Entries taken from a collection

------------------------------

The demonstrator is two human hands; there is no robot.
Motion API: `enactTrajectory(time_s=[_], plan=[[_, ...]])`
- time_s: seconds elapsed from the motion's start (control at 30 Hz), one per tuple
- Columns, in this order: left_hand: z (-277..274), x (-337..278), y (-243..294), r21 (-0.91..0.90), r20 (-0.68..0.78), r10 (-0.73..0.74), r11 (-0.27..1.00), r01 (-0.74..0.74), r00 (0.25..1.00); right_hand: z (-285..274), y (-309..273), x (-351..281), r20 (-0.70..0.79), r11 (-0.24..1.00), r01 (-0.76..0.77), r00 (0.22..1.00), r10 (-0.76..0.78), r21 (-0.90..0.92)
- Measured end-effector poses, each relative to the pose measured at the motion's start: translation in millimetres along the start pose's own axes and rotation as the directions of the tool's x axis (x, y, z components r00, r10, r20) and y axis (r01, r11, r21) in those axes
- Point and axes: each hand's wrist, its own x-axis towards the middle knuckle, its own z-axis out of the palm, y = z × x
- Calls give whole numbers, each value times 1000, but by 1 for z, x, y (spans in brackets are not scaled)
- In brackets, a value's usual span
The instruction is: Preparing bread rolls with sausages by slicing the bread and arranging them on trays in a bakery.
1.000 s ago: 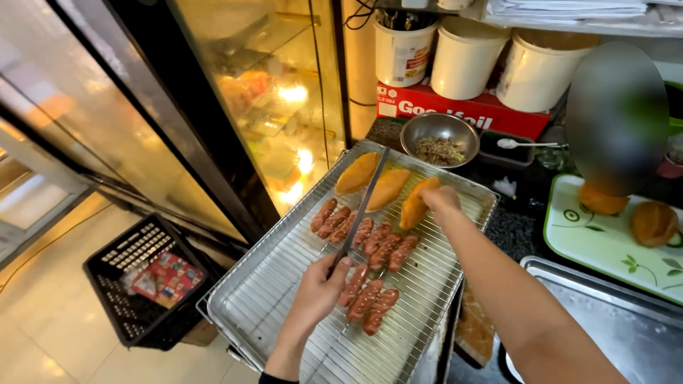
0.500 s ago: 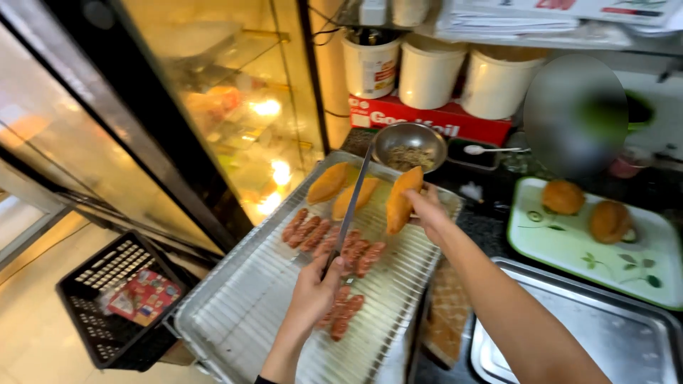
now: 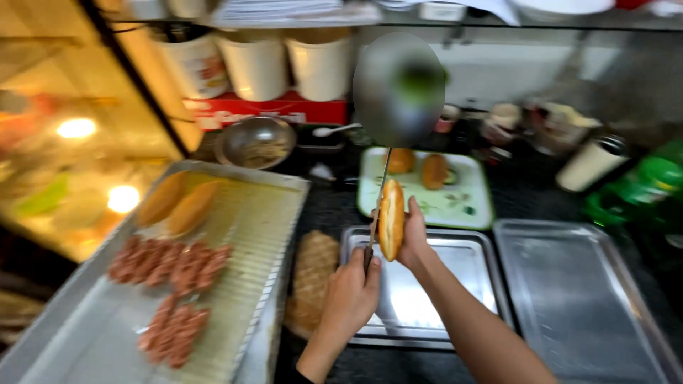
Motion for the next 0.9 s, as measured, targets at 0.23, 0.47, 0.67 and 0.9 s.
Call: enactTrajectory(time_s=[0.23,0.47,0.67,0.9], plan=[[45,-6,58,203,104,0,979,-21,995,-26,-24,-40,-28,996,76,997,-75,46],[50,-16,66,297,98,-1,954,-28,995,-18,-22,-52,21,993,117,993,-118,31],[51,-20,62,332,65,22,942,-42,998,-11,-16,-51,40,994,98,994,-99,47],[47,-27,60,356,115,-3,934,-39,993,-7,-15,-52,51,992,129,990,-130,7]])
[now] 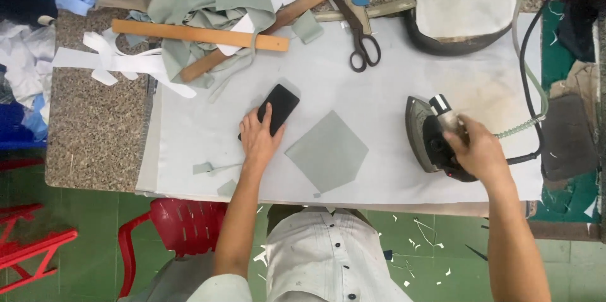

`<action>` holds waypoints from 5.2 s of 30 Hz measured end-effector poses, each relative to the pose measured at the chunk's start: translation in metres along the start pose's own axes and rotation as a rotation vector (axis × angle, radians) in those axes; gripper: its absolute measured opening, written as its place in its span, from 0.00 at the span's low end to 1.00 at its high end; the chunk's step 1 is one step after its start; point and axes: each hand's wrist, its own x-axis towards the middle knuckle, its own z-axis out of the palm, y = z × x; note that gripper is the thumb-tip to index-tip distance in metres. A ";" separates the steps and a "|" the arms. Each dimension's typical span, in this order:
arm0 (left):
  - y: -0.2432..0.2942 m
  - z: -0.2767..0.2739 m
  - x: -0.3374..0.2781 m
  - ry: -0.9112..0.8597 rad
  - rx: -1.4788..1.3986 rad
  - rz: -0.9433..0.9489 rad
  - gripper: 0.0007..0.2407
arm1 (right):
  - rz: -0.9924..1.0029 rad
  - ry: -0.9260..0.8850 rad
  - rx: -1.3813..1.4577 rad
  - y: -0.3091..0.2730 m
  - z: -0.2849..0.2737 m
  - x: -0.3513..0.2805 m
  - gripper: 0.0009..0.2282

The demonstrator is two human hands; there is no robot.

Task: The person is ironing small pre-cut fabric pieces on a workstation, occasionally using a cutting tool for trimming.

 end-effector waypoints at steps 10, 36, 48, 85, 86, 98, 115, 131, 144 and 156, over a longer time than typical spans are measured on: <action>-0.063 -0.017 -0.023 -0.019 -0.077 -0.166 0.28 | 0.298 -0.078 -0.138 -0.162 0.036 -0.001 0.30; -0.095 -0.017 -0.028 -0.119 -0.446 0.027 0.27 | 0.151 -0.129 -0.201 -0.333 0.156 -0.035 0.20; 0.065 -0.008 -0.041 -0.269 -0.420 0.177 0.26 | 0.228 -0.065 -0.216 -0.186 0.079 0.005 0.20; 0.020 0.000 0.002 0.015 -0.436 0.372 0.14 | -0.673 0.153 0.018 -0.152 0.264 -0.093 0.25; 0.033 0.009 0.003 -0.071 -0.492 0.448 0.14 | -0.607 0.261 -0.015 -0.142 0.256 -0.080 0.20; 0.068 0.024 0.040 -0.457 -0.322 0.748 0.11 | -0.333 0.199 -0.036 -0.125 0.233 -0.025 0.17; 0.069 0.021 -0.014 -0.051 -0.248 0.577 0.09 | -0.475 0.360 -0.007 -0.106 0.243 -0.038 0.03; 0.120 0.013 -0.076 -0.285 -0.292 0.555 0.28 | -0.288 0.563 -0.676 -0.049 0.065 -0.064 0.18; 0.118 0.007 -0.072 -0.322 -0.266 0.574 0.24 | 0.394 -0.234 0.034 -0.072 0.002 0.043 0.26; 0.117 0.028 -0.084 -0.290 -0.399 0.546 0.31 | 0.080 -0.347 -0.242 -0.085 0.050 -0.056 0.25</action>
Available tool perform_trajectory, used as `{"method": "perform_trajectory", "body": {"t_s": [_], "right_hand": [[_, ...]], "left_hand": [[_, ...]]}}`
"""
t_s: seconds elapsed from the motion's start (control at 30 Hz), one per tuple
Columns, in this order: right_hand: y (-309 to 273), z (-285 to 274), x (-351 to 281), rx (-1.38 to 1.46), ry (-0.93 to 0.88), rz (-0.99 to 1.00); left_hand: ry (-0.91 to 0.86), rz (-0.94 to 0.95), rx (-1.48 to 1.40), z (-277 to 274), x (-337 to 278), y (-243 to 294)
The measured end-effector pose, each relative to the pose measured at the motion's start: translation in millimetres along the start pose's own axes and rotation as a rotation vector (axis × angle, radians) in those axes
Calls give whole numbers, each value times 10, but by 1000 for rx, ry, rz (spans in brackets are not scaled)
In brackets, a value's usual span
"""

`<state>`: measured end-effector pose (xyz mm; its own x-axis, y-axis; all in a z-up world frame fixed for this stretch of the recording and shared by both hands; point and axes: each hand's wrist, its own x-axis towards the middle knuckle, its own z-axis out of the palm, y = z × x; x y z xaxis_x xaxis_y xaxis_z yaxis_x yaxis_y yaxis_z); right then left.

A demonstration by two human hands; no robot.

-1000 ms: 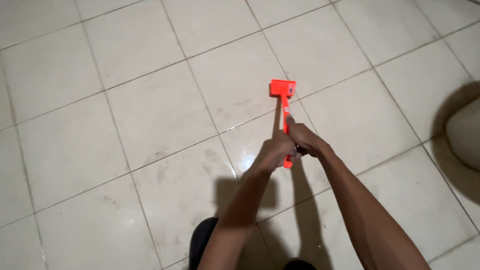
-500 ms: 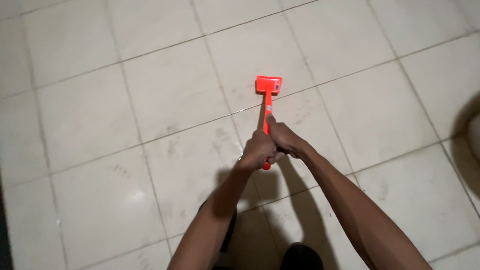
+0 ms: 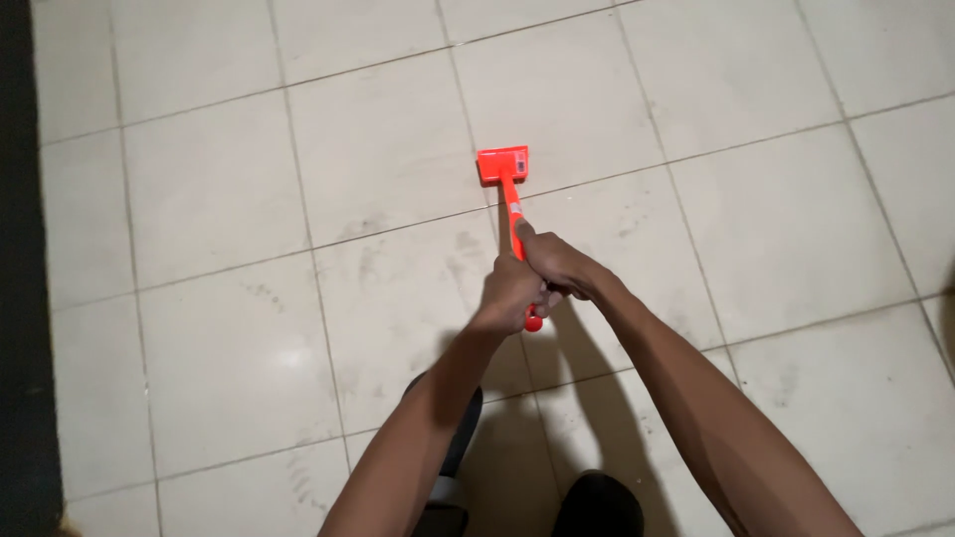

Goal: The person uses a red squeegee mop to push water across a tiled bathroom floor. They repeatedly move the mop back and forth, directing water toward a drain and around a toilet base.

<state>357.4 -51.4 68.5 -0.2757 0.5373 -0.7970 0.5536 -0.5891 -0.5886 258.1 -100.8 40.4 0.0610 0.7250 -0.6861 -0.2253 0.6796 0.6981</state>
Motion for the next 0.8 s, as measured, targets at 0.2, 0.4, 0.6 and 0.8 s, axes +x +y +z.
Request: {"method": "perform_trajectory", "body": {"t_s": [0.2, 0.4, 0.6, 0.8], "right_hand": [[466, -619, 3, 131, 170, 38], [598, -1060, -292, 187, 274, 101], [553, -1058, 18, 191, 233, 73], [155, -624, 443, 108, 138, -9]], "left_hand": [[-82, -49, 353, 654, 318, 13], [-144, -97, 599, 1203, 170, 252], [-123, -56, 443, 1046, 396, 264], [-5, 4, 307, 412, 517, 325]]}}
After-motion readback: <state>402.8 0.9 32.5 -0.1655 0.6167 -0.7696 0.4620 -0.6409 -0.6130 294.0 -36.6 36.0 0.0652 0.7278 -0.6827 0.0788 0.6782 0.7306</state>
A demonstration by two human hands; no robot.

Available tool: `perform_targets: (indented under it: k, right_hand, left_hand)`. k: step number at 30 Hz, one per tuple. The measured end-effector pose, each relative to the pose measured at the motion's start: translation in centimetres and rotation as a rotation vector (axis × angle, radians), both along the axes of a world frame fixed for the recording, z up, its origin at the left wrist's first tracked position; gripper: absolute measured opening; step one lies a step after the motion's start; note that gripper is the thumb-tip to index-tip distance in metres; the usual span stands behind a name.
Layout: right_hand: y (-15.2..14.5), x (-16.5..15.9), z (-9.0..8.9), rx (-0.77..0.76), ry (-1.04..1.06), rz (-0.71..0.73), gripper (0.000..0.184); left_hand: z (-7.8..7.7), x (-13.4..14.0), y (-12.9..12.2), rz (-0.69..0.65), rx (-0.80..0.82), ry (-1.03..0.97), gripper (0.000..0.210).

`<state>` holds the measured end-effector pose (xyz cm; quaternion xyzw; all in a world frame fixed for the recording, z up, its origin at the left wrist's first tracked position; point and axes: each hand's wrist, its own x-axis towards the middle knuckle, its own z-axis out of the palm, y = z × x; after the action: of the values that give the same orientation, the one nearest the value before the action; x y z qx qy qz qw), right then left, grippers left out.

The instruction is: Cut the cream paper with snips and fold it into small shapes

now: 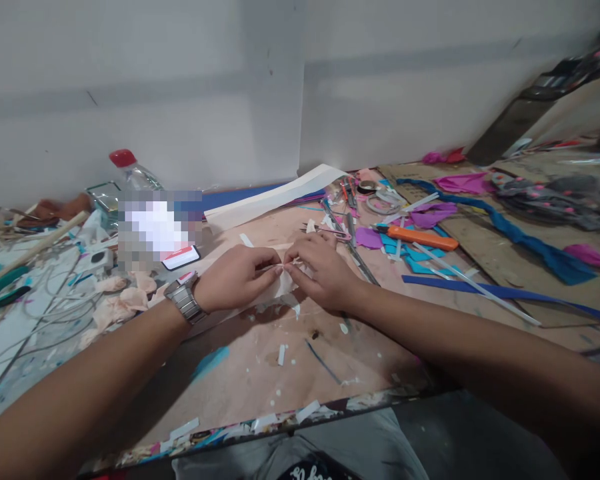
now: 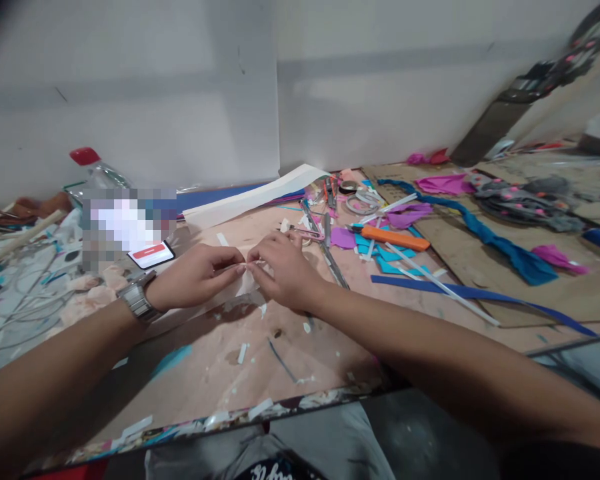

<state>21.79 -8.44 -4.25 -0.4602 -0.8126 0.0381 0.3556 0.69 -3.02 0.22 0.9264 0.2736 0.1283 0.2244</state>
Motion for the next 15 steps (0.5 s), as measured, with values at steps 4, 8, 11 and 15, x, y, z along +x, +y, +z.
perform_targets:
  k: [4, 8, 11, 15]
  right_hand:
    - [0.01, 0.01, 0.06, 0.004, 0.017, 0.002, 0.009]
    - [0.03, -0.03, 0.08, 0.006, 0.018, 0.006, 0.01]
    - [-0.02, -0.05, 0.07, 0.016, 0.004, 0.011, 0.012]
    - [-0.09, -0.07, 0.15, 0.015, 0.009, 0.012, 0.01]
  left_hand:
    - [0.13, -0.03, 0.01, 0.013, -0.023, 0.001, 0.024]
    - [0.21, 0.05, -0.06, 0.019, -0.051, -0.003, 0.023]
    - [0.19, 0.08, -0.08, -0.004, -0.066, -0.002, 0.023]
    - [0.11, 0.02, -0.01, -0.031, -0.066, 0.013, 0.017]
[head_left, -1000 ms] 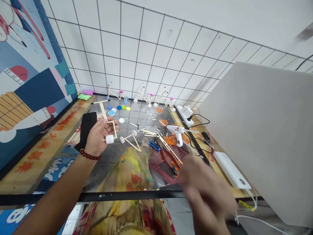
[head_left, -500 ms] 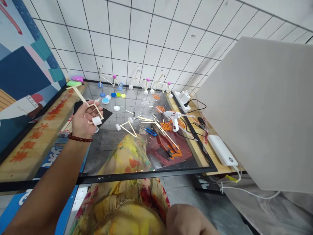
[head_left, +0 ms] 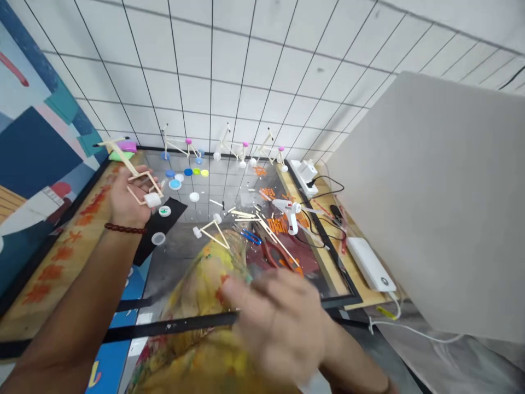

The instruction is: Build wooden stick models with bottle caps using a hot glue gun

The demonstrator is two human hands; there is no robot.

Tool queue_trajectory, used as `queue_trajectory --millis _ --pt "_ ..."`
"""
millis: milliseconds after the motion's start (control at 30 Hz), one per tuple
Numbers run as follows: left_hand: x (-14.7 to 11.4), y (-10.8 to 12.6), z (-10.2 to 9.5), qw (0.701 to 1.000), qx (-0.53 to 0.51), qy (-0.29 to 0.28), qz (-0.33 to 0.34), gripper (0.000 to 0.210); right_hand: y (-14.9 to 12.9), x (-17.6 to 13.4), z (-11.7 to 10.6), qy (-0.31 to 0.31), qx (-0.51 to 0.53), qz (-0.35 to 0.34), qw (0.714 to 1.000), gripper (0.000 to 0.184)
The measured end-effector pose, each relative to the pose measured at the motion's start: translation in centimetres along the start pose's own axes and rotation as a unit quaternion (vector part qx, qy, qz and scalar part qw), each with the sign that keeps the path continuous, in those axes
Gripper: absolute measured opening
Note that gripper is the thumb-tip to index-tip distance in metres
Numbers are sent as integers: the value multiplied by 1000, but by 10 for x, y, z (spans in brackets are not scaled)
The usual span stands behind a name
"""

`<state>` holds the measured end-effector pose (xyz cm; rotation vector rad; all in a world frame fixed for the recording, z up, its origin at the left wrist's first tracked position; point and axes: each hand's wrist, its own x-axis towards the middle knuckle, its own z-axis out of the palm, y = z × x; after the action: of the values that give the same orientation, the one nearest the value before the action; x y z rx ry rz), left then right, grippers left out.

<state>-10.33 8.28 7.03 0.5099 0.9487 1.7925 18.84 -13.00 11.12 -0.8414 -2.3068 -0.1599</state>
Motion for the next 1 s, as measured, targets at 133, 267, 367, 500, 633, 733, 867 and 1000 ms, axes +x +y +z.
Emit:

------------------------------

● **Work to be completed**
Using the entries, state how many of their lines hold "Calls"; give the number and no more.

● **Result of the exercise**
2